Frauenschutz bedeutet AUCH nicht:
Statt von „Frauen“ bewusst von „Töchtern“ zu sprechen. „Frauen“ ist ein neutraler Begriff. „Töchter“ dagegen erscheinen als schutzbedürftige Objekte in einer patriarchalen Hierarchie. „Töchter“ sind nicht auf Augenhöhe. Sie müssen geschützt werden.
Zu behaupten Täter, die Frauen belästigen, könne man am Aussehen erkennen, ist eine Strategie. Diese Strategie grenzt in ein „Wir“ und in ein „Die“ ab und impliziert, dass deutsch aussehende Männer (was auch immer das heißen mag) keine Frauen belästigen, sondern nur migrantisch gelesene Männer.
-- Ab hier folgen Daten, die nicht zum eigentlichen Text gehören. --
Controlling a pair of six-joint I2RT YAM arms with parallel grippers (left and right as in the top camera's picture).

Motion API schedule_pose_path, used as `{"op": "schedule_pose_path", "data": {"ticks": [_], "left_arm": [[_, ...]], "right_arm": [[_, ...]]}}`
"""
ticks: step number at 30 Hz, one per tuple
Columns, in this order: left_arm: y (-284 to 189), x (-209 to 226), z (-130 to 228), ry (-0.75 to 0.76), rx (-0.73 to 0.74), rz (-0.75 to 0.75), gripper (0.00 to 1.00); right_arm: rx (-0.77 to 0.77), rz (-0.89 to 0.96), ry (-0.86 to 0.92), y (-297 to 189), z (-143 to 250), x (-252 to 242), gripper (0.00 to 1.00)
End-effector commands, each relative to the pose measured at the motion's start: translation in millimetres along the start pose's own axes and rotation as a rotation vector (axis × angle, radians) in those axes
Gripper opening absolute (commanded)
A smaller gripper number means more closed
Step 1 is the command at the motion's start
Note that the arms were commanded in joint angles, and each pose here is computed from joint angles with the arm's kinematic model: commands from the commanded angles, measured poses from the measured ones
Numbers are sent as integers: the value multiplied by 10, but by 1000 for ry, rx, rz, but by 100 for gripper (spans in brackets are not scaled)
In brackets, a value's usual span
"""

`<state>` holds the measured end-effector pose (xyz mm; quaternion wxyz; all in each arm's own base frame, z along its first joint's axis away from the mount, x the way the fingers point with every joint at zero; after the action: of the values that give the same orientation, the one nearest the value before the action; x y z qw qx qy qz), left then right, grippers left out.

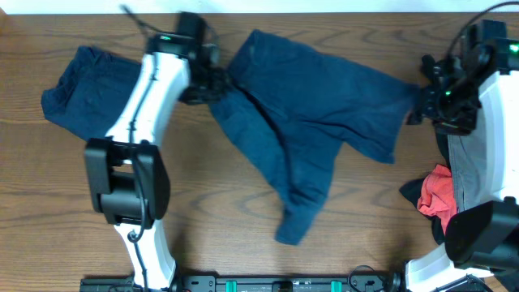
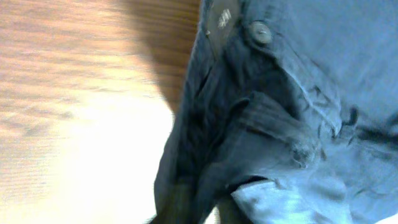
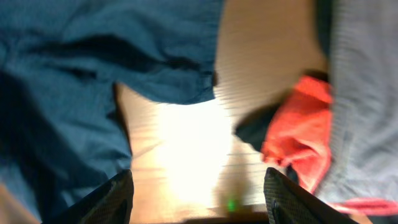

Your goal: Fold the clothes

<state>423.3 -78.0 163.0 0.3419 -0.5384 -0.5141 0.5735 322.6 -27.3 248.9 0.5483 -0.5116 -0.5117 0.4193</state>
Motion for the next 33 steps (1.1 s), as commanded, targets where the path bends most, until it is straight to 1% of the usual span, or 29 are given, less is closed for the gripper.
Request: {"op": "schedule_pose_path", "data": {"ticks": [1,2,3,5,8,10,12,16,19,22,24,28,30,33], "left_arm": [[-17,91,101,-79,62,-7,84],[-25,156,133,-91,78,-38,91],[-41,236,201,-107,112,-80,94],[-69,293,320,-131,179,-104,94],[-139,290,587,-161,330,-103,94],[-158,176,722,-104,403,-57,93],[-153,76,795,-57,424,-52,93],[-86,-176,883,56,417,-42,93],[-6,-392,900,132,375,-23,93],[56,-562,891,188,328,-3,93],[77,-608,880,208,307,-5,93],[80,-623,886,209,306,-4,93],[81,-623,888,209,306,-4,93],[100,-624,875,212,297,-4,93]], "right_arm": [[23,-123,-179,59,47,366,67],[35,-125,-199,90,71,433,68],[55,-126,-221,138,108,507,69],[89,-126,-245,228,172,595,69],[151,-141,-261,442,289,707,70],[181,-183,-266,610,355,771,70],[201,-241,-268,784,416,837,70],[238,-340,-273,1099,567,947,70],[265,-347,-256,1357,705,970,70],[250,-397,-273,1616,813,1049,70],[239,-411,-282,1733,863,1084,69],[209,-362,-254,1963,936,1080,69],[185,-381,-269,2034,955,1119,69],[145,-454,-314,2099,975,1247,64]]}}
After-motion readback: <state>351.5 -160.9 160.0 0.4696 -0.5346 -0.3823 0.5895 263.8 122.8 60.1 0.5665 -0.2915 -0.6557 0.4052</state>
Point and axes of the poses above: each gripper's point midway between its finger pads, its own y axis out along the fingers, its own x axis along the line the jaws close on, z = x × y, the point moved 6 cm from there along -y, back along the fingers, and after that the axes turned 6 degrees about -y, right-handed, at the moved point
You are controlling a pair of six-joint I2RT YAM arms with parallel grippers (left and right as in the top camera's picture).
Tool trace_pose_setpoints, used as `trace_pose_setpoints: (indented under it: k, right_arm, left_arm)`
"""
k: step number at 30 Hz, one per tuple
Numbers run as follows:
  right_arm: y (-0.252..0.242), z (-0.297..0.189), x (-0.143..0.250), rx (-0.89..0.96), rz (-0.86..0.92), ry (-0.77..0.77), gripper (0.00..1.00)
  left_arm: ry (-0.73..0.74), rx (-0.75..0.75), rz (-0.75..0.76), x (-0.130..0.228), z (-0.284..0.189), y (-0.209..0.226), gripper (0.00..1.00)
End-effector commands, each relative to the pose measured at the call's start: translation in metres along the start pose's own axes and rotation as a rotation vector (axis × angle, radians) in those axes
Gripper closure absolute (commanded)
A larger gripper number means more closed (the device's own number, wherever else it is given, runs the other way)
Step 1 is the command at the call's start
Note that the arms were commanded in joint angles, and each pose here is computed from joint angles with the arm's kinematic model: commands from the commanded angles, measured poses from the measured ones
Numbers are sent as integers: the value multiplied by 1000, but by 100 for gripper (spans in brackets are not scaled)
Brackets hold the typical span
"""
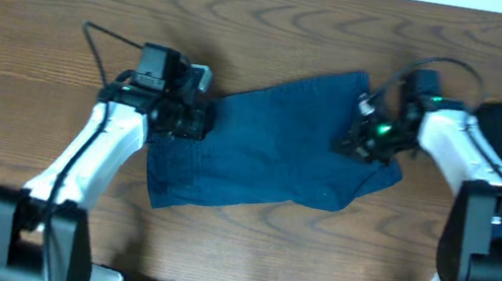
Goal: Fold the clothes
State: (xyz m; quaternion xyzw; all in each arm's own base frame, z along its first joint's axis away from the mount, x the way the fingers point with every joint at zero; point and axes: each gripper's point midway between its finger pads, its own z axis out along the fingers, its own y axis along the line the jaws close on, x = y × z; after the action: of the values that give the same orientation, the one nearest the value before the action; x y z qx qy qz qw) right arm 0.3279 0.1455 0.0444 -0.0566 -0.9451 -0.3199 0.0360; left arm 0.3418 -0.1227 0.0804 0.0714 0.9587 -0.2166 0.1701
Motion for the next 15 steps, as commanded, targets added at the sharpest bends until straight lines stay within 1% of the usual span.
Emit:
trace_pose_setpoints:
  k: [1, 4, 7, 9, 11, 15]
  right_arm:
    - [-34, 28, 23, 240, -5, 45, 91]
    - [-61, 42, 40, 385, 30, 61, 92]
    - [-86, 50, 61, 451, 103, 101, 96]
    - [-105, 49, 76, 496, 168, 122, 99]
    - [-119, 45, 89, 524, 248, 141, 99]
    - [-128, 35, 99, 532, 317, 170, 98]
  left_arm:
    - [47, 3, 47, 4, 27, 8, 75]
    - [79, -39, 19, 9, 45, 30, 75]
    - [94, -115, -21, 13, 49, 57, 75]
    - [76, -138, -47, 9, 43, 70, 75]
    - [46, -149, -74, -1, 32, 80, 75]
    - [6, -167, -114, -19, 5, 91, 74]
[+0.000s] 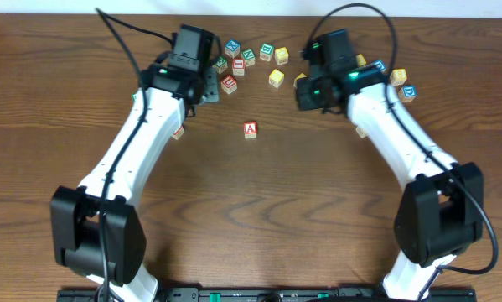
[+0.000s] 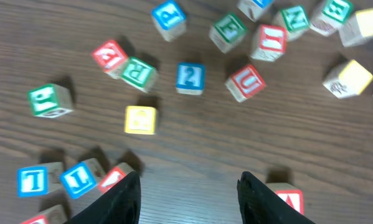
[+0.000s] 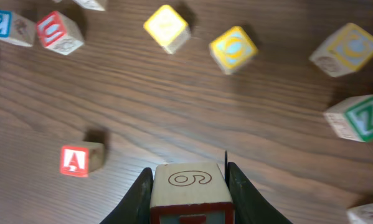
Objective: Spell out AI2
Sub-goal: 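Place the red I block right of the A block, release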
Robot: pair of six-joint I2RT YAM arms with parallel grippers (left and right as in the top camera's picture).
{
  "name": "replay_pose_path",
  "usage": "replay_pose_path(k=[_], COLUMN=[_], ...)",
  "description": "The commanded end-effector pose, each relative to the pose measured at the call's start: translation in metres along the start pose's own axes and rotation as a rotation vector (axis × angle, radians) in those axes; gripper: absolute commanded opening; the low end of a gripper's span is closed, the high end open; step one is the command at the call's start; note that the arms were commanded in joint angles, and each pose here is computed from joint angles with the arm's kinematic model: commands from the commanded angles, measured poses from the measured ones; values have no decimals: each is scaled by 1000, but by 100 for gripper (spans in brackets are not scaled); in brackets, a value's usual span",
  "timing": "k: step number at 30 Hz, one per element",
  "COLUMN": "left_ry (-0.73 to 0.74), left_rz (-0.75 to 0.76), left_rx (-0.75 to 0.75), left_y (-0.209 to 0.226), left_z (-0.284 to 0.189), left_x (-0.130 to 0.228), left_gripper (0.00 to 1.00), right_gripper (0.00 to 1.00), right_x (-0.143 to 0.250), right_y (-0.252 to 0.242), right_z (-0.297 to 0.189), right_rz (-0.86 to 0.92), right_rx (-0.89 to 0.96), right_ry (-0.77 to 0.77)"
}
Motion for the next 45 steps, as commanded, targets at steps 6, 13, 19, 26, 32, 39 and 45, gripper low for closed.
replay_pose_path(k=[6, 13, 19, 26, 32, 39, 45], left_ry=[-57, -23, -22, -5, -1, 1, 9], left_rz=[-46, -51, -51, -48, -47, -47, -46], left_rx=[7, -22, -23, -32, -34, -35, -40], left_y=[15, 25, 25, 26, 27, 27, 28], left_z=[-33, -32, -31, -30, -30, -30, -30], left_x=[-18, -13, -13, -9, -8, -8, -7], left_gripper=[50, 49, 49, 50, 50, 49, 49], right_gripper=[20, 19, 17, 20, 22, 30, 30], right_x=[4, 12, 26, 43, 50, 59, 61], right_y=[37, 47, 60, 70, 71, 71, 75], right_z=[15, 25, 47, 73, 83, 98, 107], right_rz=[36, 118, 134, 107, 102, 102, 105], right_rx=[154, 143, 116, 115, 119, 119, 89], right_ry=[-8, 19, 78, 137, 158, 187, 195])
Point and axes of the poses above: each gripper's point midway between its finger pads, its own z axis out along the fingers, its own y axis along the line the jaws close on, x = y × z, the point moved 4 cm from there along -z, back along the fingers, and after that the axes turned 10 degrees about -z, right-handed, at the moved point
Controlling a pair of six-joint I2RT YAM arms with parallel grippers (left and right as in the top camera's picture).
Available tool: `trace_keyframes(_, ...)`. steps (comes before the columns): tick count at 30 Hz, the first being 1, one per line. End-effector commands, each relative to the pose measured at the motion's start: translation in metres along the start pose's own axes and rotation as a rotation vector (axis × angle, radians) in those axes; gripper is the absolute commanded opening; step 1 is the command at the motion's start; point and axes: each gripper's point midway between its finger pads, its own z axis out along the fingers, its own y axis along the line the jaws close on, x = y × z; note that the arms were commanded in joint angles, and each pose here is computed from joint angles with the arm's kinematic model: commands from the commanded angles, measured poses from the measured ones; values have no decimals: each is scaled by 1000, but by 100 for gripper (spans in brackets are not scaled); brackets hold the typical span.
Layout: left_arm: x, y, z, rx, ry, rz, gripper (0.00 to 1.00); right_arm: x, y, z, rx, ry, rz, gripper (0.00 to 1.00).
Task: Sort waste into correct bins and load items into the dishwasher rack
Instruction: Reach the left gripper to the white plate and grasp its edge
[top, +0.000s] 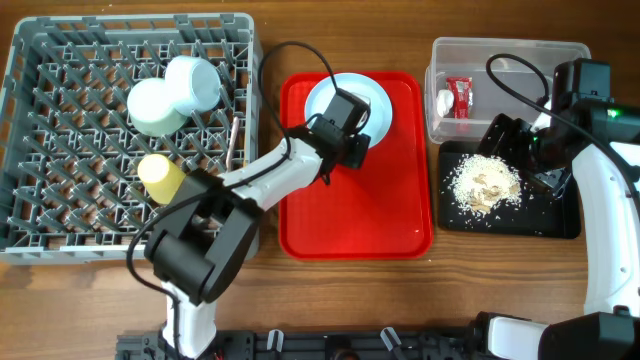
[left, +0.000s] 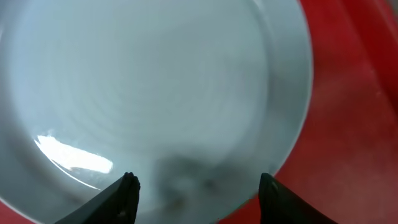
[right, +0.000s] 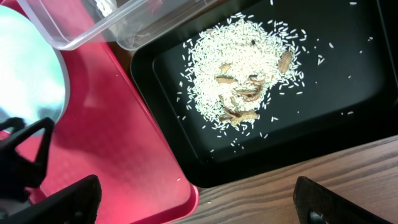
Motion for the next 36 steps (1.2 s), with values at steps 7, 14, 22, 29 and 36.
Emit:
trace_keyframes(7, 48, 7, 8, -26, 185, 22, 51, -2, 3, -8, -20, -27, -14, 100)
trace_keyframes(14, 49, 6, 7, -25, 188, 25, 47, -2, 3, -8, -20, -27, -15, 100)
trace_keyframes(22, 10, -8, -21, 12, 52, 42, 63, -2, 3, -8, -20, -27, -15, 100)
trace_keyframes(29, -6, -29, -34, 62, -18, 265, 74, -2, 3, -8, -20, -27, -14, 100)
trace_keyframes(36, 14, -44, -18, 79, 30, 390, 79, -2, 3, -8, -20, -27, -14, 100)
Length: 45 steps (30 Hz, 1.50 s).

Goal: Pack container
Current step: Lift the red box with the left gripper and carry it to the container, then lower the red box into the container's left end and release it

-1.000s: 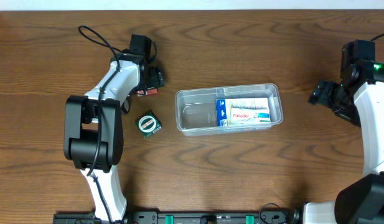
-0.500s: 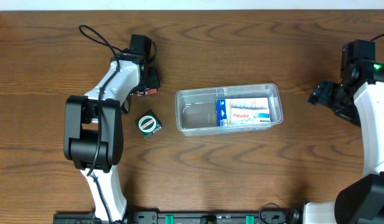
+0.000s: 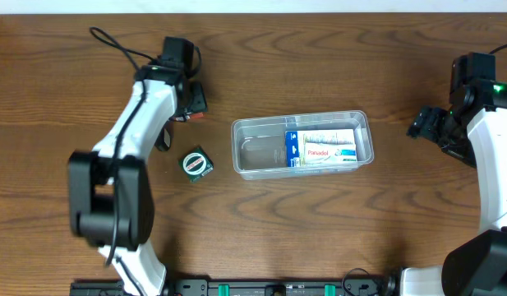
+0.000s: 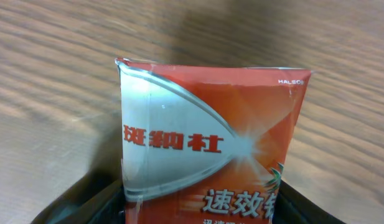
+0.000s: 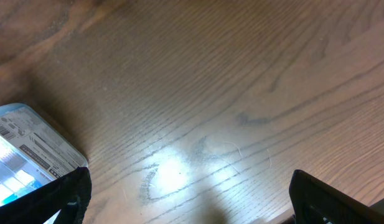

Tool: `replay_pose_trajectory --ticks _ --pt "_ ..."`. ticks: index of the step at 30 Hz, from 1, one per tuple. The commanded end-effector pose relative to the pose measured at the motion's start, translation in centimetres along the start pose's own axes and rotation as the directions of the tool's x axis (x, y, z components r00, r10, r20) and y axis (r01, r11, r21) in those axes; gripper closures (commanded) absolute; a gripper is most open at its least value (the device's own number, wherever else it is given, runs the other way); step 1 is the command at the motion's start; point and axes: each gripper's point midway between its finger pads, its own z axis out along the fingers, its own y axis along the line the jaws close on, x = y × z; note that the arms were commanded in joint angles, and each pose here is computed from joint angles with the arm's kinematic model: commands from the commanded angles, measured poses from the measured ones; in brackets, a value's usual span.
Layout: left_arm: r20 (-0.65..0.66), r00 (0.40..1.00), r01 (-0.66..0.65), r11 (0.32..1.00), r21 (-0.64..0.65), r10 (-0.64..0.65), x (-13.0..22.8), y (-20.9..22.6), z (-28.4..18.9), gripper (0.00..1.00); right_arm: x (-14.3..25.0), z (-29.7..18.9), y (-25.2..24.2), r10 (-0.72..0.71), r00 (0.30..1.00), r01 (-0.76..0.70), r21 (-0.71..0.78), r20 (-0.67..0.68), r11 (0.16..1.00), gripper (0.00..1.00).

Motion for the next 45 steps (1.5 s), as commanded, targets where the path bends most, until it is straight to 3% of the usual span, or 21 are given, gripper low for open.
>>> replay_pose_trajectory --ticks 1,10,14,21,31,45 --pt "0.056 0.998 -0.011 0.997 0.079 0.007 -0.8 -1.0 -4.5 0.37 0.0 0.0 -0.3 0.011 1.0 -0.011 0.007 0.003 1.0 0.01" --pt "0.01 0.997 -0.076 0.923 0.378 0.078 3.0 -5.9 -12.2 0.38 0.0 0.0 -0.3 0.011 1.0 -0.011 0.007 0.003 1.0 0.01" --pt "-0.033 0.988 -0.121 0.89 0.441 0.151 5.6 -7.2 -14.2 0.37 0.0 0.0 -0.3 0.011 1.0 -0.011 0.007 0.003 1.0 0.01" --pt "-0.117 0.957 -0.187 0.874 0.449 0.265 10.0 -9.0 -15.0 0.38 0.0 0.0 -0.3 0.011 1.0 -0.011 0.007 0.003 1.0 0.01" --pt "-0.065 0.906 -0.348 0.822 0.451 0.418 13.4 -13.2 -15.6 0.38 0.0 0.0 -0.3 0.011 1.0 -0.011 0.007 0.003 1.0 0.01" --pt "-0.042 0.94 -0.315 0.912 0.262 0.337 14.2 -15.5 -12.3 0.39 0.0 0.0 -0.3 0.011 1.0 -0.011 0.007 0.003 1.0 0.01"
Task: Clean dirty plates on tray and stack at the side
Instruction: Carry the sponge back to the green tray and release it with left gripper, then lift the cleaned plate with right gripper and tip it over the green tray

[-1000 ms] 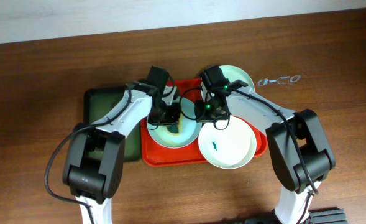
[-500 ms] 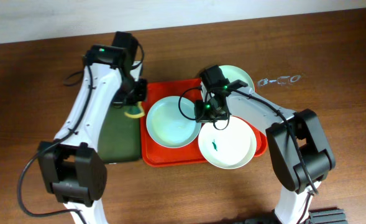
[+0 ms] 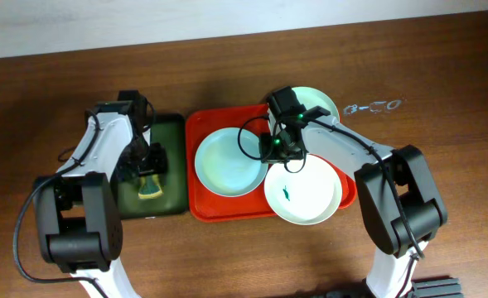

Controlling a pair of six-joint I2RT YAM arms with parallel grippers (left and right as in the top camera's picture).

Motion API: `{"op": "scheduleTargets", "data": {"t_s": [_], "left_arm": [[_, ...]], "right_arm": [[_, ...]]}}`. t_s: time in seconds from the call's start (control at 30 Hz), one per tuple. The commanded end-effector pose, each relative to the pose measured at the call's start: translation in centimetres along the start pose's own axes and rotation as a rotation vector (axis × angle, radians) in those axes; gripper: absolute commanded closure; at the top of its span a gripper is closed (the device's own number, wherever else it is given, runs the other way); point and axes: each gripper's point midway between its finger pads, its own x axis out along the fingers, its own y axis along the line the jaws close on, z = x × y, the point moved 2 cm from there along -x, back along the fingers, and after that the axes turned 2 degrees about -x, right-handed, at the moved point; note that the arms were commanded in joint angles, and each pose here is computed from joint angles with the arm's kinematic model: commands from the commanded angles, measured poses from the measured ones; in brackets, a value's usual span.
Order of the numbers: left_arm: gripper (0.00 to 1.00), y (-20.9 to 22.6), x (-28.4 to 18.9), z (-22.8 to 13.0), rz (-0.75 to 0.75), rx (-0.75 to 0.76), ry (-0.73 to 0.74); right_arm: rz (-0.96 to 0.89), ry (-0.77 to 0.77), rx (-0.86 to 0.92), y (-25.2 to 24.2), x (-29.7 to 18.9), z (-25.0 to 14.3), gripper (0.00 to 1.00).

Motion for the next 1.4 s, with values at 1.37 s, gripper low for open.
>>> {"op": "scheduleTargets", "data": {"t_s": [1.37], "left_arm": [[0.01, 3.7, -23.3, 0.9, -0.148, -0.169, -0.645]], "right_arm": [[0.129, -0.034, 0.066, 3.2, -11.0, 4.9, 0.96]]}}
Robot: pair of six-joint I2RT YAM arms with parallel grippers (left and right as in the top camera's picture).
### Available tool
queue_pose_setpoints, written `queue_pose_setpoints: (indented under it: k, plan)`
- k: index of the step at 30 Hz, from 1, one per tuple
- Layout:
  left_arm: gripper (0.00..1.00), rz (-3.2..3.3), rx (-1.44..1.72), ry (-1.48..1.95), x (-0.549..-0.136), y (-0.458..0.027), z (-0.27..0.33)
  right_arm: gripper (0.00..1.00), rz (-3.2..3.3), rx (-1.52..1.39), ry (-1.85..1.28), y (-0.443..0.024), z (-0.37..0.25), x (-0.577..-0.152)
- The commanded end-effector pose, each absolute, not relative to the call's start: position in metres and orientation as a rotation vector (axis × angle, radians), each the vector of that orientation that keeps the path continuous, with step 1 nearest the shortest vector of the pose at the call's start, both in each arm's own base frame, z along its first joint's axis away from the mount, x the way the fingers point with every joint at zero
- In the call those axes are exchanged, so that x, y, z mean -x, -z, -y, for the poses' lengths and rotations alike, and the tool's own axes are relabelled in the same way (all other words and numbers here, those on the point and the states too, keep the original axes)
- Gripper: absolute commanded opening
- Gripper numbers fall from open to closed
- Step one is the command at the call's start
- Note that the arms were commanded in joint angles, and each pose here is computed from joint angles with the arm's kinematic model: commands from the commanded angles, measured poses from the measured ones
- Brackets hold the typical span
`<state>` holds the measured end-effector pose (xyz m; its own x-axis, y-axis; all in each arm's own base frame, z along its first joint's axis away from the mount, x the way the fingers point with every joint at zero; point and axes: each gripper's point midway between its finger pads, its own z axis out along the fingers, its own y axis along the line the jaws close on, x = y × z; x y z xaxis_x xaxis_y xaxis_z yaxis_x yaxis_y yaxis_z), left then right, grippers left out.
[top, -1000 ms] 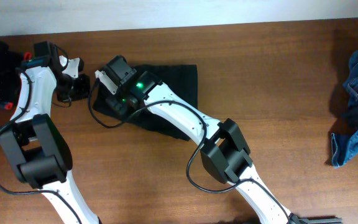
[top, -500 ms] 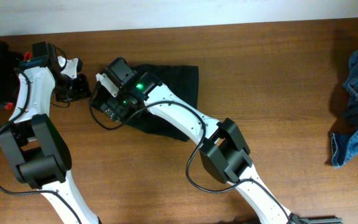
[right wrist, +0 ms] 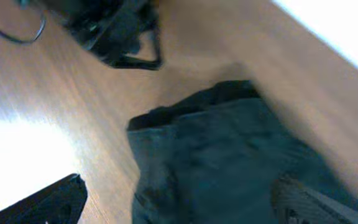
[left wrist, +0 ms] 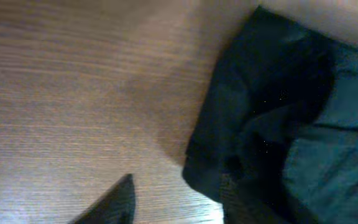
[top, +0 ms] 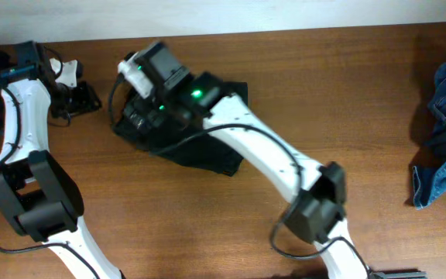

Dabei geschieht der häufigste Missbrauch in der eigenen Familie, Partnerschaft oder im Freundeskreis. Dabei finden während des Oktoberfestes unzählige sexuelle Belästigungen statt. Die große Mehrheit der Täter sind Deutsche.
Am Aussehen erkennt man nicht, ob jemand deutsch ist. Ob jemand in Deutschland arbeitet, Steuern zahlt, die Sprache spricht. Ob jemand respektvoll und gleichberechtigt gegenüber Frauen auftritt. Oder nicht.
Aber man erkennt es an Aussagen.
Wenn es Merz wirklich um Frauenschutz und Frauenrechte ginge, könnten wir doch mal über strukturellen Schutz vor sexueller Belästigung, die Finanzierung von Frauenhäusern, straffreie Abtreibung oder gerechte Care-Arbeit sprechen.
PS: Ein Stadtbild, in dem wir uns wohl und sicher fühlen? Viele Grünflächen, wenig Müll, sichere Fahrradwege: wir hätten da so einige Vorschläge.